> ASSIGNMENT
In the data, extract each line that holds the string "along".

[EXERCISE INPUTS]

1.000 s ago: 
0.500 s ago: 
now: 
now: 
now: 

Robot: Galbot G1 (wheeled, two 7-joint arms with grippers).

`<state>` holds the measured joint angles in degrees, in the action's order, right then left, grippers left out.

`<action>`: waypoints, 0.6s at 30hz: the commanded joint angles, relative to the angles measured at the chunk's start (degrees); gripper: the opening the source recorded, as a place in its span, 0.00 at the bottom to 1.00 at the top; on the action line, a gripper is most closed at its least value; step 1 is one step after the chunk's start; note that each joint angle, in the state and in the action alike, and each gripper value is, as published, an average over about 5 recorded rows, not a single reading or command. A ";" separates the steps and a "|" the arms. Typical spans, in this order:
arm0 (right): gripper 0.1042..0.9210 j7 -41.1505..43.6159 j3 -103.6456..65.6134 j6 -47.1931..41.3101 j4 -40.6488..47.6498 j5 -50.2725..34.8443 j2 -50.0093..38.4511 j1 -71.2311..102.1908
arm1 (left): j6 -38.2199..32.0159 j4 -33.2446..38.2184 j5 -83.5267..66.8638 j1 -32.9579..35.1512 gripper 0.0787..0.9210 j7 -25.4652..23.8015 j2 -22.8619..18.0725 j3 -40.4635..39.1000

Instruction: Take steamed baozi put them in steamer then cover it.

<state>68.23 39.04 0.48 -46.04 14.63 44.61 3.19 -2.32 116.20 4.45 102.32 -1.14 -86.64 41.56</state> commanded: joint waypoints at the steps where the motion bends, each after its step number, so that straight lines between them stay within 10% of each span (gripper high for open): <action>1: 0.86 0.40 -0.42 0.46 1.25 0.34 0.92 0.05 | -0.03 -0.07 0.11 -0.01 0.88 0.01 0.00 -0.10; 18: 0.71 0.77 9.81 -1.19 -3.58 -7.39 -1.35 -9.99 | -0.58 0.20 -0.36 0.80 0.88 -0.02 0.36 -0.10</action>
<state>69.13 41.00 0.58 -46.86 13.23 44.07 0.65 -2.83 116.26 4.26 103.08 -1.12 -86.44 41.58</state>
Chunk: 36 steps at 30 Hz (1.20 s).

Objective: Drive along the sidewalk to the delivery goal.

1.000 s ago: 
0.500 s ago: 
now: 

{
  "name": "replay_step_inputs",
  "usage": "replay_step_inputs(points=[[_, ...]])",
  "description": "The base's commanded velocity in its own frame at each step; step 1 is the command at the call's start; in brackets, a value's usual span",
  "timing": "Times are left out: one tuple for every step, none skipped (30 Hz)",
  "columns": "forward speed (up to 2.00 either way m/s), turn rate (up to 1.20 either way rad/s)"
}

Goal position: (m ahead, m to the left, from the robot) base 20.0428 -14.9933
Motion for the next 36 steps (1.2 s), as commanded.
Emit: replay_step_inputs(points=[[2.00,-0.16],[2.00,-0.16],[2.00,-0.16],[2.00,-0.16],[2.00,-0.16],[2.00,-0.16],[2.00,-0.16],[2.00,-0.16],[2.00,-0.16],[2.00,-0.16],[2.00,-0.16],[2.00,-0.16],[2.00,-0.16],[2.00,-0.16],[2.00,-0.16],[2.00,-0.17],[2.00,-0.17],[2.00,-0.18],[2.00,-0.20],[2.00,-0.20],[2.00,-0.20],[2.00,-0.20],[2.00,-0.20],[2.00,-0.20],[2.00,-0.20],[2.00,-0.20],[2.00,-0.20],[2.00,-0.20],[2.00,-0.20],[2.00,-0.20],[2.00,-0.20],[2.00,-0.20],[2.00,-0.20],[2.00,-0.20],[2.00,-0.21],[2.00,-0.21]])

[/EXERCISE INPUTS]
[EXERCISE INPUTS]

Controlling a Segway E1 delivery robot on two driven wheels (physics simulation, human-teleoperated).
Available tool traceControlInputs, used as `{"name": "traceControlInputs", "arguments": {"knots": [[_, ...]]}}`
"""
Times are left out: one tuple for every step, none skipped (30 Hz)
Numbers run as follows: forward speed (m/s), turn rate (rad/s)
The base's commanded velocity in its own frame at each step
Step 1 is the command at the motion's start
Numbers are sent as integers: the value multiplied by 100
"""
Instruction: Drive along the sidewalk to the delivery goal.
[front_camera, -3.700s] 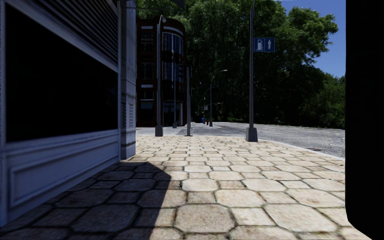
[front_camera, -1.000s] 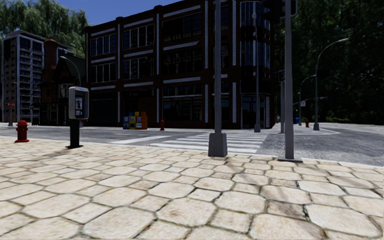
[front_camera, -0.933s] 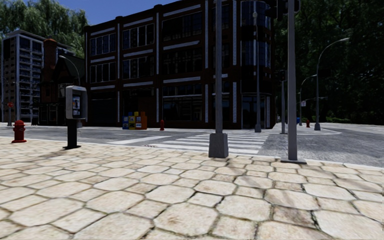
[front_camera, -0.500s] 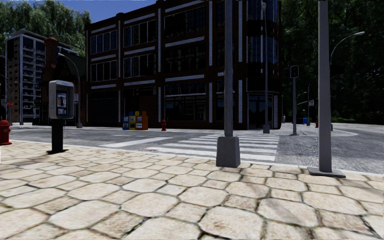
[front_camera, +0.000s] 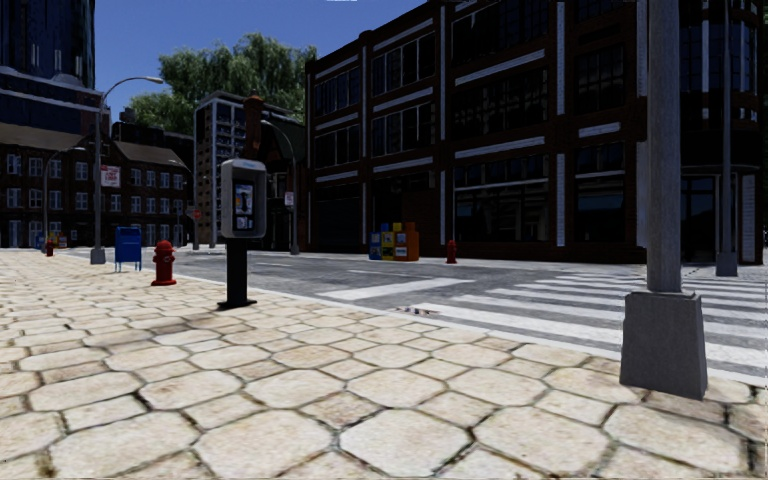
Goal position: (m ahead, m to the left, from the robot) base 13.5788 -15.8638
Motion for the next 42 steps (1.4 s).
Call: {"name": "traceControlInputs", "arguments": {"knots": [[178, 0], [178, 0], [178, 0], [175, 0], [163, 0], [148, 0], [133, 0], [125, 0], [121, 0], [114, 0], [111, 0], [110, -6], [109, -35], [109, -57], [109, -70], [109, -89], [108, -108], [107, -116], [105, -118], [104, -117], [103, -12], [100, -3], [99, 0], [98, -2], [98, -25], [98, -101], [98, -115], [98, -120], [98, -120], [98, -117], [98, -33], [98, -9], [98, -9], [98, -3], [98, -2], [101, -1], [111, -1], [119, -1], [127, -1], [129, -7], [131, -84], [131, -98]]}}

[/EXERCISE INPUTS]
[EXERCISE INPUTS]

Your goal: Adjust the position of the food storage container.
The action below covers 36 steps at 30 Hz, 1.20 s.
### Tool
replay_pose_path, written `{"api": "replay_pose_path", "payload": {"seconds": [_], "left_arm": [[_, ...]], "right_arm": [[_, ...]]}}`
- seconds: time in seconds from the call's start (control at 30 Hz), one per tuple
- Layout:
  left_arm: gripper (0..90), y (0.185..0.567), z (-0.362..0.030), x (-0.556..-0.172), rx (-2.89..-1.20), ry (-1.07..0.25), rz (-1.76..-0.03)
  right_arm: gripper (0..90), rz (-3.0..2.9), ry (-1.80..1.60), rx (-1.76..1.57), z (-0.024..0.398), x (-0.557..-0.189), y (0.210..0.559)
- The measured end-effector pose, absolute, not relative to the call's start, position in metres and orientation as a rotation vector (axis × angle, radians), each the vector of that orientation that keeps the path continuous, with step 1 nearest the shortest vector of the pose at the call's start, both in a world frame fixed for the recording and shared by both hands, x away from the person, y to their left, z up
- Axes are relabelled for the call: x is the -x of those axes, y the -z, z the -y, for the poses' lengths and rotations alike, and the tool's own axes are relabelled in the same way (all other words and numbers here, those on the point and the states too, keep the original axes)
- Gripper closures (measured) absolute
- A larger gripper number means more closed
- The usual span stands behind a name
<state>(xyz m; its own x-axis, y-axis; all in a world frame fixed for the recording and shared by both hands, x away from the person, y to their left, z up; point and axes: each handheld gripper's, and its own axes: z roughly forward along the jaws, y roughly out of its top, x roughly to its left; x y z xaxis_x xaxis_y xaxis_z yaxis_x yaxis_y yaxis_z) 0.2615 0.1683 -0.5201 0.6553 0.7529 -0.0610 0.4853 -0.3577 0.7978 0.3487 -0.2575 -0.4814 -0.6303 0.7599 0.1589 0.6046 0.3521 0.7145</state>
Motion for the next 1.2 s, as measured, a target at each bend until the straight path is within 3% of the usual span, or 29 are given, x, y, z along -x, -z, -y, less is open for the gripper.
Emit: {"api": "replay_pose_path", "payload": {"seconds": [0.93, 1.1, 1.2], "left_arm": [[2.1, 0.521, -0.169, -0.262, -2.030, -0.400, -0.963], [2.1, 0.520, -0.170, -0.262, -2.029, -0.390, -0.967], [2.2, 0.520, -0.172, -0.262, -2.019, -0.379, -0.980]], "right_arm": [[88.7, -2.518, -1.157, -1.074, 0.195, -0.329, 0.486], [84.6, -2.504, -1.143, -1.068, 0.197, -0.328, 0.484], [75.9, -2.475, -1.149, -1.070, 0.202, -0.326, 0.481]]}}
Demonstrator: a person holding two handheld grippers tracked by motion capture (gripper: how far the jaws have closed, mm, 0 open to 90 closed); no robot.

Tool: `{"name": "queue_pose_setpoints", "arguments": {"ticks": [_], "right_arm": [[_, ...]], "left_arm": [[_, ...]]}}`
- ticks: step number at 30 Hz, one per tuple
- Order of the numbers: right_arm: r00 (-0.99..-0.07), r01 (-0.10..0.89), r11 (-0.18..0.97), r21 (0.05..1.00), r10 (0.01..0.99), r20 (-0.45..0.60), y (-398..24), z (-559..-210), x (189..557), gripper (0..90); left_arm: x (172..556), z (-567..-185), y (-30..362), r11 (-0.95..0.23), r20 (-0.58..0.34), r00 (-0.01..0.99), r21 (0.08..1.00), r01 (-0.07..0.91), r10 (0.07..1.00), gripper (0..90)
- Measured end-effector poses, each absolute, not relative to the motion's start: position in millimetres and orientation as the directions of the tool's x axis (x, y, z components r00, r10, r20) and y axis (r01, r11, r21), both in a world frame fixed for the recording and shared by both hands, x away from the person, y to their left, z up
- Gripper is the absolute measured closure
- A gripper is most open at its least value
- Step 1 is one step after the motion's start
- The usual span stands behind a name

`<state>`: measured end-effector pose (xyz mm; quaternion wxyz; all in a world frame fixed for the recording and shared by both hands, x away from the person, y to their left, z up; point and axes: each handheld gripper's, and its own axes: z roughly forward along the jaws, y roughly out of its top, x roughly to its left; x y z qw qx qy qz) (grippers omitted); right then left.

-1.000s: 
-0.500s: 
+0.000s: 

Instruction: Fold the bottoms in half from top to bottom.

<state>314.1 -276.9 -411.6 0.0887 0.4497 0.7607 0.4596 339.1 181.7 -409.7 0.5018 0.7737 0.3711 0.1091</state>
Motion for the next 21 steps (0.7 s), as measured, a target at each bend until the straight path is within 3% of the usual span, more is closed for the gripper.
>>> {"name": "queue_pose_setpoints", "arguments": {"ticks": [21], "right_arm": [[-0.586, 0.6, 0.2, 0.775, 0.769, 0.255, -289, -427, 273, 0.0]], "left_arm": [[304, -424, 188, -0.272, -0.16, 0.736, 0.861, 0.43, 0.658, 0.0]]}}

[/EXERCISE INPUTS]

> TASK RESULT
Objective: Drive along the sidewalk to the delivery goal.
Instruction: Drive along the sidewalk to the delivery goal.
<state>(xyz m; its own x-axis, y-axis; all in a world frame fixed for the recording and shared by both hands, x away from the person, y to their left, z up; point and axes: each handheld gripper's, and its own axes: z roughly forward along the jaws, y roughly out of its top, x roughly to its left; x y z xaxis_x xaxis_y xaxis_z yaxis_x yaxis_y yaxis_z) 0.2615 0.1683 -0.5201 0.6553 0.7529 -0.0610 0.4853 -0.3577 0.7978 0.3487 -0.2575 -0.4814 -0.6303 0.7599 0.1589 0.6046 0.3521 0.7145</state>
Motion for the next 1.2 s, as measured, a target at each bend until the straight path is within 3% of the usual span, or 29 are given, x, y, z along -x, -z, -y, less is open for the gripper.
`<state>`: measured end-effector pose (xyz mm; quaternion wxyz; all in a world frame fixed for the recording and shared by both hands, x away from the person, y to their left, z up; point and axes: each handheld gripper's, and its own axes: z roughly forward along the jaws, y roughly out of its top, x roughly to its left; x y z qw qx qy qz) (grippers omitted); right then left.

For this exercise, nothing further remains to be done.